気になった俺は、「転生者」と「突然変異」を鑑定する。
「転生者」
此処とは違う別の世界から転生したものに与えられる称号。
効果:全ステータスに10%の補正を与える。
「突然変異」
本来の生物の進化から外れ、変異した個体に与えられる称号。
効果:条件次第で様々な進化の可能性が開かれる。
……はぁ?……別の世界?
……ということは、ここは日本どころか地球ですらないってことか?
……。もう、意味わからん。思考を放棄したい。
ただステータスの補正はありがたい。これは使えるだろう。
そう割り切ろう。

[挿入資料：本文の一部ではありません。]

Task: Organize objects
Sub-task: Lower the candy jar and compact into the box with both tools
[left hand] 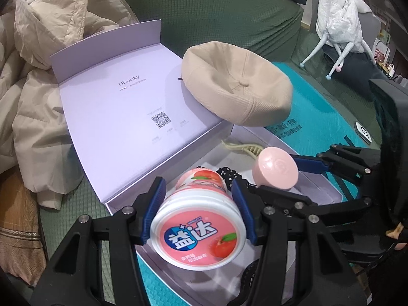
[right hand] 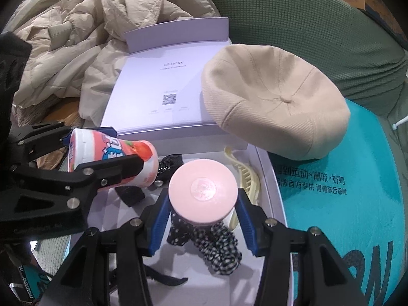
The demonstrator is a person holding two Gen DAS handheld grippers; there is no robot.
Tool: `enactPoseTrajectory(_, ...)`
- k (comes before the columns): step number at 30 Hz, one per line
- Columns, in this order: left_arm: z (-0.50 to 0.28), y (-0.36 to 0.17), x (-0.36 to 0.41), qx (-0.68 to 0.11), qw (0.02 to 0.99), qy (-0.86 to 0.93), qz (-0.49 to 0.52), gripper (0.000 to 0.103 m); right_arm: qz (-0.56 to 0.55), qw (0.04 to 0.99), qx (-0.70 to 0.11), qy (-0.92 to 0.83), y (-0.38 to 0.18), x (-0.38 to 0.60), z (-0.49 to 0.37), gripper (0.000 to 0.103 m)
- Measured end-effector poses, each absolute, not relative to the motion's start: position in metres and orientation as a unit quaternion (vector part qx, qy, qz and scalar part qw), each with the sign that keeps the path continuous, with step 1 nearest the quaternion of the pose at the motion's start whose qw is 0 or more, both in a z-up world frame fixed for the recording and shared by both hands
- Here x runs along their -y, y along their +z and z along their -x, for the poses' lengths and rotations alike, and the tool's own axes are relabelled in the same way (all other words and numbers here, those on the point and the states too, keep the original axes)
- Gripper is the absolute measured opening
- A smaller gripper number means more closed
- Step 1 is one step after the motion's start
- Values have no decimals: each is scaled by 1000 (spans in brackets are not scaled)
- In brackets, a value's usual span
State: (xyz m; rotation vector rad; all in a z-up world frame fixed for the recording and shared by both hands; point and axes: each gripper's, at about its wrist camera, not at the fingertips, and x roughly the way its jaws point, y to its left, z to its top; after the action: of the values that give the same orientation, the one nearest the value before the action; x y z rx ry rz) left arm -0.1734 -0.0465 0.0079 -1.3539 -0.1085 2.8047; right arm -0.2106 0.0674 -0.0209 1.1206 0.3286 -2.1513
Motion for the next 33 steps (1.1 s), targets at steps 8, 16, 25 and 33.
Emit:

これはただのステ補正の称号だ。そういうことにしよう。
……それにしても、転生か……。
この世界のどこかに、俺と同じ転生者ってのがいるかもしれない。
……洞窟から出たら、それを探すのもアリだな。
……ただ、見た目が馬だからなあ。
しかも今は魔物だし人間とかと出会っても、
打ち解けられる気がしない……。
そもそも、意思疎通すらできないのではないのだろうか……。
後、突然変異はよく分からなかったので
触れないことにした。現実逃避ではない。条件次第とか分からんわ。
某ポケ◯トでモ◯スターなアレに出てくる
進化先がいっぱいある茶色い子じゃないんだからさぁ……。
俺は自分の現状にやはり悲しみを覚える。
今なら7回くらい相手の攻撃を見切ってバスケができる気がする。
……とっとと洞窟でよう。
俺は歩く速度を速めて、洞窟のさらに先へと進んでいった……。